Teach, Think, Play 2009: The Moving Image in the Classroom
was both conference and class. To those ends, every person in the
class was required to do a final project. The project could take
many forms, a final paper, a blog, a podcast, a short film. You'll
see the entire range below. The following questions were given to
students as guidelines:
1. Does your project relate to the conference theme of “the moving
image in the classroom?”
2. Does your work connect to the class/presentations/readings?
3. Does your project show evidence that you got some cool ideas
from the class/presentations/readings?
4. Is this work useful to you and your teaching, research or
artistic practice?
5. Did you do an appropriate amount of work for your credit
level?
If the project title does not have a hyperlink that means this
student elected not to share their project publicly - however, if
the title sounds interesting to you, feel free to contact the
author via the Ning as I'm sure they'd love to share.
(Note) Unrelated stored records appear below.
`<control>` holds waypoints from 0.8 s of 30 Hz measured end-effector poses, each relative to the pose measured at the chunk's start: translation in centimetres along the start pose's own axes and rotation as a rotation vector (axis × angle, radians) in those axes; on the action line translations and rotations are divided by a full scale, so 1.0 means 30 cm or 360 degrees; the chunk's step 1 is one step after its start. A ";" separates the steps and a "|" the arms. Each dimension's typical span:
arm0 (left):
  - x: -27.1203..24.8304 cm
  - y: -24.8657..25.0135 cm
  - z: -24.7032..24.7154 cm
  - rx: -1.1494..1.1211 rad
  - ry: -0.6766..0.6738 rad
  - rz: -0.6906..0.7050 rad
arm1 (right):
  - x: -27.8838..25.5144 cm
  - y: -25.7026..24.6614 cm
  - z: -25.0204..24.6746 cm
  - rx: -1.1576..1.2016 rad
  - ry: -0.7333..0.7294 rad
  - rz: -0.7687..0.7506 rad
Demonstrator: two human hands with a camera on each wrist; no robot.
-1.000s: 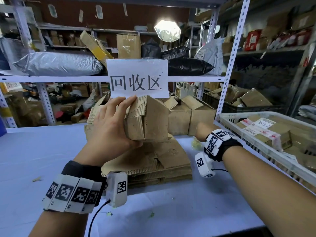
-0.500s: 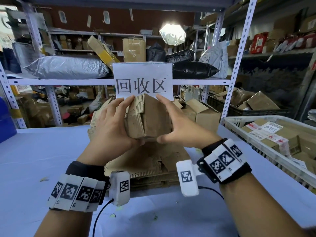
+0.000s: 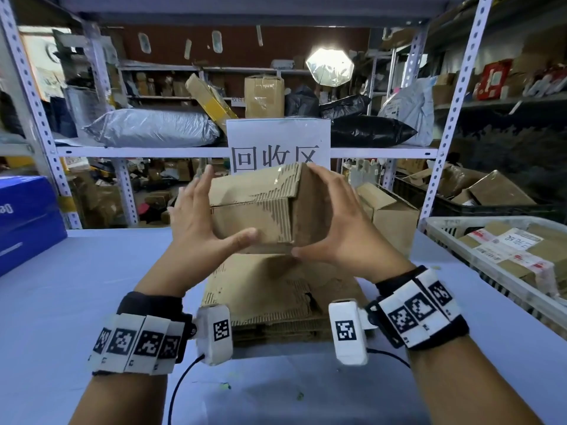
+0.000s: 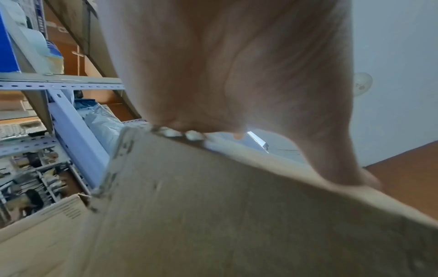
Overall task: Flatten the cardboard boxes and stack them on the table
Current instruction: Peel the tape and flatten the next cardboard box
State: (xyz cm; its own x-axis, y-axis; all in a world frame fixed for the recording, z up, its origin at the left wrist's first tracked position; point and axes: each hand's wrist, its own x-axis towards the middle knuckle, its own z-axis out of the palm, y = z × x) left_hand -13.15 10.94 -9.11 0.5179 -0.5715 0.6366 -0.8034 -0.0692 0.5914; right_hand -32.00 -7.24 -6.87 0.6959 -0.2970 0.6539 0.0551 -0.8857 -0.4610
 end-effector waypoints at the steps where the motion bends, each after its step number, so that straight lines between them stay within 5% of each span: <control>1: 0.003 -0.003 -0.008 -0.0155 0.0030 -0.0057 | 0.001 -0.001 -0.007 0.0001 0.0018 -0.0040; 8: 0.019 0.000 -0.029 -0.0769 0.0274 -0.0645 | -0.003 -0.001 -0.022 0.0272 -0.0013 -0.0082; 16: -0.010 0.037 -0.012 -0.1213 0.0117 -0.0415 | -0.009 0.012 -0.015 0.1066 -0.0002 0.0039; 24: -0.006 0.035 0.027 -0.1181 0.0299 -0.0361 | -0.018 0.015 0.008 0.1329 0.0124 0.0167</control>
State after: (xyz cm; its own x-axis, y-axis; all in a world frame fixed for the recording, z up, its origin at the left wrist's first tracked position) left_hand -14.33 10.30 -9.01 0.7392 -0.4566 0.4952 -0.3017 0.4329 0.8494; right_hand -32.18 -7.39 -7.57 0.6775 -0.4139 0.6081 0.5253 -0.3065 -0.7938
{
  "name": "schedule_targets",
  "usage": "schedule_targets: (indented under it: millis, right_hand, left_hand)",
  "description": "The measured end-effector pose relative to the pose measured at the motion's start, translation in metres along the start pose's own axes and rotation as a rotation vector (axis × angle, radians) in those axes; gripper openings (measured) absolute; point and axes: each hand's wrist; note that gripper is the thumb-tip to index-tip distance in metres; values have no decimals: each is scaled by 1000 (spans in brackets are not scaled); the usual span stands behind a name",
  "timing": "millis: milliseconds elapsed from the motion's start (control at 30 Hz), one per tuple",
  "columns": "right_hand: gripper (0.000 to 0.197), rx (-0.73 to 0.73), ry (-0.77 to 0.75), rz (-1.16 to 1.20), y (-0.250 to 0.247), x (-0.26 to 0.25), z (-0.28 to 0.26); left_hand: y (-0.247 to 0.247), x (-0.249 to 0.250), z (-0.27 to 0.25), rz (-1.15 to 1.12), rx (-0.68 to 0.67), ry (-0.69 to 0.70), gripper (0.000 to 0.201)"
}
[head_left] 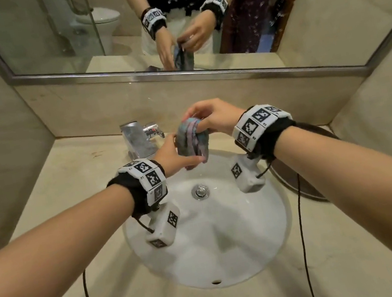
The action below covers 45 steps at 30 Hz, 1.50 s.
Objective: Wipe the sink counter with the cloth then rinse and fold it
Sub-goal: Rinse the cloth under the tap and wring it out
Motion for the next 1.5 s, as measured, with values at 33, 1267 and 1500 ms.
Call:
schedule_targets:
  millis: [33, 1267, 1500]
  right_hand:
    - [29, -11, -4, 108, -1, 0, -1]
    - [20, -196, 377, -284, 6, 62, 2]
    - [24, -37, 292, -459, -9, 63, -3]
  left_hand:
    - [2, 4, 2, -54, -25, 53, 81]
    - [23, 22, 33, 1038, -153, 119, 25]
    - [16, 20, 31, 1034, -30, 302, 27]
Point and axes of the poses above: each hand's wrist, its own z-axis towards the middle knuckle, its own y-axis out of the palm, x = y × z, and after that the axes turned 9 degrees about -x, right-handed
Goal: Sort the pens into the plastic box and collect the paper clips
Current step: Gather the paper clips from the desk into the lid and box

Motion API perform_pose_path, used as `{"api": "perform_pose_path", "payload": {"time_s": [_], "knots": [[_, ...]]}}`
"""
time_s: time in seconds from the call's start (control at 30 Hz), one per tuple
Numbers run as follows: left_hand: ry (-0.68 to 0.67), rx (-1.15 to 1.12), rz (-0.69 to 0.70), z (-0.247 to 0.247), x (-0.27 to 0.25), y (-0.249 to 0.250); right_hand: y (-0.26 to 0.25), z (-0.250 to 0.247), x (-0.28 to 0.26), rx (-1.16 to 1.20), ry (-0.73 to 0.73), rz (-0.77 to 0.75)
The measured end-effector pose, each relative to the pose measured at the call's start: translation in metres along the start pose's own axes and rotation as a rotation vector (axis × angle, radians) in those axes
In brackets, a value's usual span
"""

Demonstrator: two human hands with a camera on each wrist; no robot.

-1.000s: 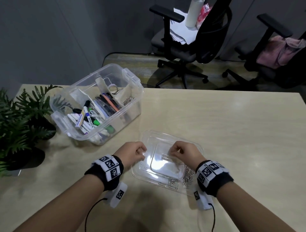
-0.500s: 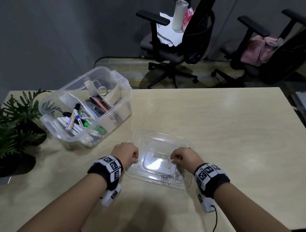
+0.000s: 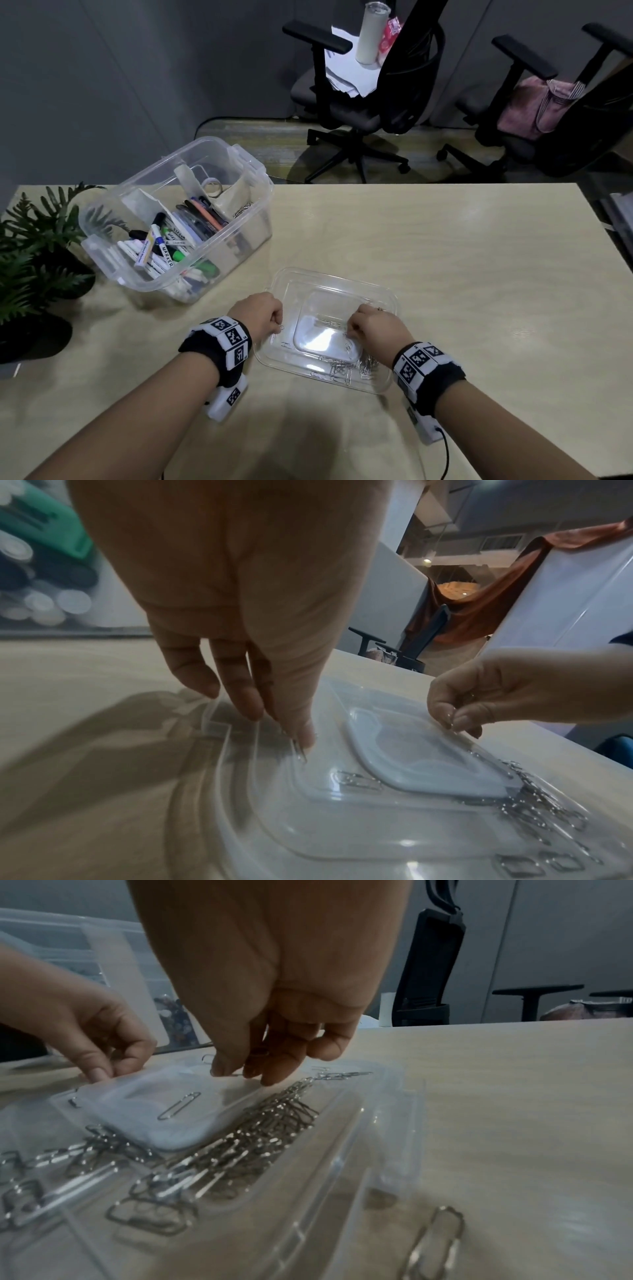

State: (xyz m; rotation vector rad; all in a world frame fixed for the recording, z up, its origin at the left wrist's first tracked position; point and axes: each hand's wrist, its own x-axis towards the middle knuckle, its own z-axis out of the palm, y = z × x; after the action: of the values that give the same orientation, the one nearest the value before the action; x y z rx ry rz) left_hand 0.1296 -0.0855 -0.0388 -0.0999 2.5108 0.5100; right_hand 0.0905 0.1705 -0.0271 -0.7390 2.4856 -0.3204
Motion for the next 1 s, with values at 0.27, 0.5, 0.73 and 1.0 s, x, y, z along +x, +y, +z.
{"api": "perform_pose_path", "payload": {"time_s": [0.27, 0.5, 0.73, 1.0], "knots": [[0.013, -0.043, -0.07, 0.0, -0.003, 0.0, -0.009, 0.004, 0.017, 0.256, 0.032, 0.101], [0.068, -0.09, -0.315, -0.002, -0.007, 0.004, -0.017, 0.009, 0.025, 0.232, -0.007, 0.099], [-0.024, -0.127, -0.41, 0.002, -0.003, 0.006, -0.02, 0.012, 0.032, 0.213, -0.054, 0.141], [0.065, -0.097, -0.332, 0.007, -0.007, 0.001, -0.023, 0.004, 0.029, 0.22, -0.04, 0.103]]}}
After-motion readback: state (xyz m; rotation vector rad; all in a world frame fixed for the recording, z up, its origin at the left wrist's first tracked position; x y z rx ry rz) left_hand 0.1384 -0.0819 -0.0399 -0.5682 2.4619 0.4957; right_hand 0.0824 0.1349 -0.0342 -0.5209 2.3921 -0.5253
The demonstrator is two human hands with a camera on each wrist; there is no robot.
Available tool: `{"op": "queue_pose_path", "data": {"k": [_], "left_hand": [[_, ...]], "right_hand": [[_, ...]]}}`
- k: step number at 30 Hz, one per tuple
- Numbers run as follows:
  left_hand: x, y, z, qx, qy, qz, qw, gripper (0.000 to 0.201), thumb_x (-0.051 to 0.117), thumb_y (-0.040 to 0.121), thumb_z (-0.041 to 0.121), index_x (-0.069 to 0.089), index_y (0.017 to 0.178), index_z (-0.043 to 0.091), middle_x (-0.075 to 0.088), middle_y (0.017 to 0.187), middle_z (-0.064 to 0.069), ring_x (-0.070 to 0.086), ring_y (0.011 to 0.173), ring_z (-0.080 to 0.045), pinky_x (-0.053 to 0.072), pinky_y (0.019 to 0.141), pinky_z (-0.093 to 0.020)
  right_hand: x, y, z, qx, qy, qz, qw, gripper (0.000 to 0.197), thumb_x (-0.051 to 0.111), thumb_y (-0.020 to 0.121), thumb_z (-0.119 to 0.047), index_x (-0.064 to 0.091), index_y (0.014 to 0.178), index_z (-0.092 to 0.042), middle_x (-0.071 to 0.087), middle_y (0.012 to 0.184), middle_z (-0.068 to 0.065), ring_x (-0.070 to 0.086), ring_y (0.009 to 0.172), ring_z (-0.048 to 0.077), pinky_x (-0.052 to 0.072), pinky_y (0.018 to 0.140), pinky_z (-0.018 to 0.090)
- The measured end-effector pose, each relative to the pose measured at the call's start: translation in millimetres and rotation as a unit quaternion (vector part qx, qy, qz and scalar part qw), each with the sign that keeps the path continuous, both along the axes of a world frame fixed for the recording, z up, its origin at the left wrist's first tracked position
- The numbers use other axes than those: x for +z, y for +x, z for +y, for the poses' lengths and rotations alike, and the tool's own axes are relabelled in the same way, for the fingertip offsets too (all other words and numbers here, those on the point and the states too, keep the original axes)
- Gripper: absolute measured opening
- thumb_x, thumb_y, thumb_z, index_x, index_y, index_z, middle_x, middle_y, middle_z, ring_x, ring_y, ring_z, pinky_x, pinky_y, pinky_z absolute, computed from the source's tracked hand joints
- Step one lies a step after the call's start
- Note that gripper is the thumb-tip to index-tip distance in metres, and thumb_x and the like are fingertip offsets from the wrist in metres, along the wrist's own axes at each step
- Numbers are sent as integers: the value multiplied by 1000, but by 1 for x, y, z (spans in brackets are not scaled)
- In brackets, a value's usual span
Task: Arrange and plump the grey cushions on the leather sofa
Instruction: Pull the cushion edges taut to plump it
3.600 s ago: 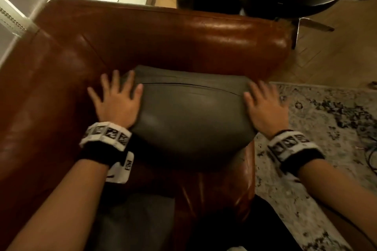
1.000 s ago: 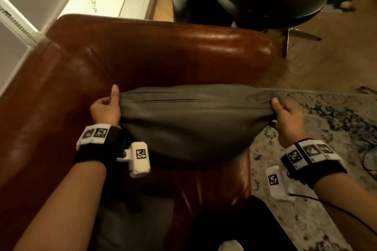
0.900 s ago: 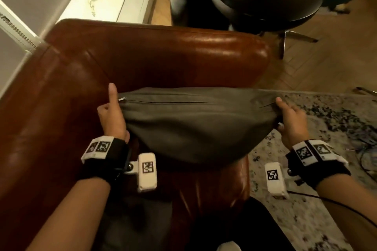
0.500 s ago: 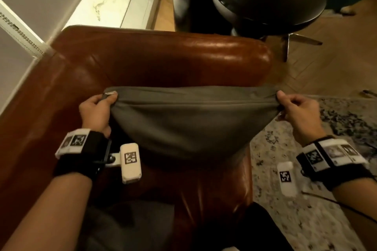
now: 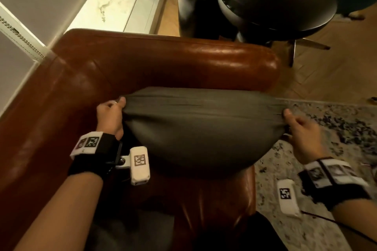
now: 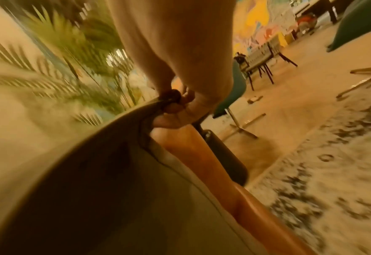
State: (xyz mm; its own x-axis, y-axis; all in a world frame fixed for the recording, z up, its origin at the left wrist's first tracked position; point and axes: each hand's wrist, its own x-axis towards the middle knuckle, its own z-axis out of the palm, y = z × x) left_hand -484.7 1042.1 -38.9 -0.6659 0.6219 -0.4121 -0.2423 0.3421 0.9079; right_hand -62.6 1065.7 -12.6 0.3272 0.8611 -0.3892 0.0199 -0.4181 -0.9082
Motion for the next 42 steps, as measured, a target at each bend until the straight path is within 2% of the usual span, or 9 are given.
{"op": "queue_pose_path", "data": {"k": [4, 11, 17, 21, 24, 31, 37, 39, 42], "left_hand": [[-18, 12, -11, 42, -69, -45, 996, 43, 76, 71, 40, 66, 98, 9, 70, 107, -13, 67, 96, -25, 53, 96, -47], [14, 16, 4, -11, 17, 70, 997, 38, 61, 93, 46, 58, 71, 15, 64, 79, -1, 63, 79, -15, 51, 74, -31], [-41, 27, 4, -10, -123, 30, 992, 41, 67, 90, 42, 56, 68, 9, 64, 94, -16, 63, 92, -25, 51, 89, -39], [-13, 16, 20, -6, -55, 67, 996, 34, 62, 95, 40, 56, 73, 14, 64, 81, -7, 63, 79, -21, 50, 76, -32], [-29, 17, 12, -49, -128, 97, 986, 40, 62, 92, 47, 61, 81, 9, 70, 96, -18, 67, 97, -32, 52, 87, -38], [9, 20, 15, -113, -242, 368, 890, 59, 27, 106, 40, 31, 148, -2, 35, 151, -28, 26, 143, -43, 21, 113, -50], [17, 131, -16, -471, -78, 608, 634, 64, 0, 99, 43, 19, 156, 22, 19, 165, -6, 8, 153, -30, 3, 119, -57], [-4, 127, -23, -502, -125, 589, 622, 62, -4, 93, 58, -2, 153, 43, 5, 166, 9, -3, 154, -22, -8, 118, -55], [-19, 83, -24, -442, -174, 583, 659, 58, -5, 93, 63, -7, 150, 48, -1, 165, 13, -9, 153, -21, -16, 117, -50]], "right_hand": [[-40, -15, -5, -72, -94, 68, 991, 33, 58, 93, -46, 61, 104, -16, 67, 104, 6, 64, 93, 24, 54, 76, 39], [-19, -11, 5, -97, -24, 1, 995, 43, 53, 96, -49, 61, 93, -7, 65, 93, 3, 65, 88, 19, 54, 80, 38], [-72, -18, 2, -25, -168, -81, 982, 55, 50, 92, -59, 60, 79, -6, 67, 100, 20, 64, 91, 35, 53, 87, 46], [-60, -13, 17, -101, -120, 66, 985, 38, 52, 97, -47, 60, 91, -11, 67, 99, 9, 66, 87, 25, 53, 77, 38], [-84, -16, 8, -42, -184, -14, 982, 77, 54, 81, -72, 62, 113, -2, 64, 120, 19, 63, 106, 36, 51, 91, 47], [-56, -13, 12, -40, -59, -226, 972, 45, 40, 102, -41, 53, 118, -1, 55, 120, 20, 52, 119, 38, 43, 93, 42], [-21, -121, -30, 329, 182, -452, 808, 49, 24, 104, -41, 34, 149, -26, 35, 156, -2, 21, 148, 18, 4, 118, 45], [-36, -123, -29, 396, 158, -510, 747, 56, 10, 100, -51, 25, 152, -36, 23, 161, -8, 13, 150, 16, -4, 118, 49], [-49, -74, -10, 358, 87, -523, 769, 60, 2, 96, -58, 15, 153, -42, 13, 162, -11, 6, 151, 14, -9, 119, 49]]}}
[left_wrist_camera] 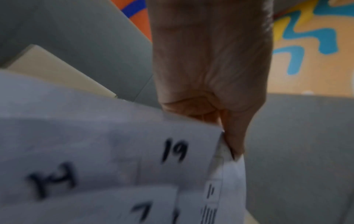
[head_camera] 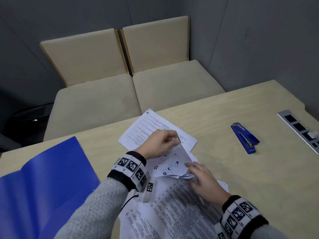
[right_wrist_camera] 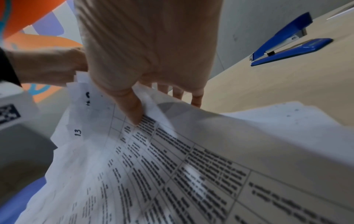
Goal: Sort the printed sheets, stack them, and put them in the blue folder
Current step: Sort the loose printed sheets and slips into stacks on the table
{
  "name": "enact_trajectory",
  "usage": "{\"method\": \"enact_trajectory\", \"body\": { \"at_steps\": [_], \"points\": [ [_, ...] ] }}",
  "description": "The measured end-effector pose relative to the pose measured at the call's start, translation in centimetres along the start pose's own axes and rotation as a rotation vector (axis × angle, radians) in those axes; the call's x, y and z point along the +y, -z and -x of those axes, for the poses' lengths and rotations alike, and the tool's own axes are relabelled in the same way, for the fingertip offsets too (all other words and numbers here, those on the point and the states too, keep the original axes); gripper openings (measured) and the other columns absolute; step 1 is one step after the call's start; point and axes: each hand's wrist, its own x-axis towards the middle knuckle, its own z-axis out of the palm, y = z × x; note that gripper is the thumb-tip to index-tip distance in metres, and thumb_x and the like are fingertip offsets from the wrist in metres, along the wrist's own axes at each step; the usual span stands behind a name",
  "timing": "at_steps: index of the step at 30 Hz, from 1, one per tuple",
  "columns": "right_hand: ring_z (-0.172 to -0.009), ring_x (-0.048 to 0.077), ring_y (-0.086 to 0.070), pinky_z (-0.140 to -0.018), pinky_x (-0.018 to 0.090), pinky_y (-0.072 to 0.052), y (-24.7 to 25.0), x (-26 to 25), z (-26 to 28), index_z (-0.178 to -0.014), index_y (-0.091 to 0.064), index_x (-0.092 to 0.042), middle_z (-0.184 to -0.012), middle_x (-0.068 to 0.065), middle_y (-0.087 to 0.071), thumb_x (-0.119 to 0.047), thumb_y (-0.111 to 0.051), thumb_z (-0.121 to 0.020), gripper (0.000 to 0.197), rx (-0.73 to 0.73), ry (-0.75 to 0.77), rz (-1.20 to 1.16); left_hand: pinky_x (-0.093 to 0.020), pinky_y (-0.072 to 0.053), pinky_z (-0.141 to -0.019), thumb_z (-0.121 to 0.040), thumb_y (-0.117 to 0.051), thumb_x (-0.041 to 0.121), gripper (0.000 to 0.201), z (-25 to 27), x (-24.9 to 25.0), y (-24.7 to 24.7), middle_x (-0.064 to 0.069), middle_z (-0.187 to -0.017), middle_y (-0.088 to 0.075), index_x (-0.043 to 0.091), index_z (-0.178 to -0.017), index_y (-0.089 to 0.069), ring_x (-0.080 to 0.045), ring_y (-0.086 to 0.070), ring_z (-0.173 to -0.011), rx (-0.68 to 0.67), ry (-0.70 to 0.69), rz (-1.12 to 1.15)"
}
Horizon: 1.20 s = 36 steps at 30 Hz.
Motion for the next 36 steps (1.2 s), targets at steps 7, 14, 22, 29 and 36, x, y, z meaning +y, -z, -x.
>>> {"method": "enact_trajectory", "body": {
  "at_steps": [7,14,22,29,36],
  "points": [
    [-0.121,0.013,-0.044,-0.094,0.036,-0.040,-0.7,0.2,0.4,-0.091,-0.047,-0.027,-0.133,-0.009,-0.045,-0.018,-0.055,-0.090,0.013,0.011,0.000,-0.070,-0.034,-0.051,-0.079,-0.092,-0.060,0.019,0.014,1.2,3.2,5.0,0.001,-0.087,-0.073,0.009,-0.090,-0.070,-0.011,-0.067,-0.082,0.257,-0.058,0.121],
    [-0.074,0.003,-0.051,-0.065,0.021,-0.038,1.3,-2.0,2.1,-0.087,-0.059,-0.018,-0.081,-0.008,-0.058,-0.040,-0.057,-0.089,0.022,0.138,0.065,-0.393,-0.002,-0.036,-0.068,-0.096,-0.050,0.007,0.014,5.0,7.4,11.1,0.009,-0.088,-0.062,0.002,-0.097,-0.063,0.020,-0.052,-0.074,0.966,-0.354,-0.156],
    [-0.084,0.002,-0.060,-0.072,0.014,-0.041,5.9,-7.1,4.5,-0.093,-0.068,-0.020,-0.086,-0.007,-0.068,-0.012,-0.061,-0.090,0.011,0.154,0.199,-0.598,-0.020,-0.042,-0.063,-0.098,-0.046,0.013,0.011,7.3,10.2,14.6,0.016,-0.084,-0.057,0.012,-0.099,-0.057,0.001,-0.055,-0.071,1.114,-0.421,-0.125],
    [-0.123,0.019,-0.036,-0.101,0.054,-0.031,11.1,-13.2,5.6,-0.084,-0.061,-0.026,-0.126,-0.010,-0.042,-0.034,-0.061,-0.079,0.009,0.593,0.375,-0.221,-0.031,-0.043,-0.062,-0.096,-0.049,0.013,0.011,5.8,10.6,11.5,-0.003,-0.082,-0.062,0.011,-0.095,-0.060,-0.018,-0.058,-0.074,0.595,-0.375,-0.071],
    [-0.122,-0.011,-0.037,-0.116,0.047,-0.010,13.6,-15.2,3.0,-0.100,-0.062,-0.019,-0.127,-0.016,-0.053,-0.026,-0.056,-0.087,0.016,0.524,0.366,-0.143,-0.012,-0.039,-0.067,-0.098,-0.049,0.011,0.017,5.1,12.2,8.6,0.017,-0.076,-0.057,-0.003,-0.097,-0.059,0.003,-0.052,-0.069,0.286,-0.417,0.124]
  ]
}}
Should you
want to use some of these materials in your classroom, please
follow best practice and cite/credit the author and their work as
your source or inspiration should you use/rewrite their
materials. These projects represent a lot of blood, sweat,
tears and hysterical laughter that must be respected.
Prologue out of the way, we ask that you enjoy this gallery of
fascinating works by the educational artists that participated in
this year's event. Feel free to add comments to the projects -
especially if you dig it!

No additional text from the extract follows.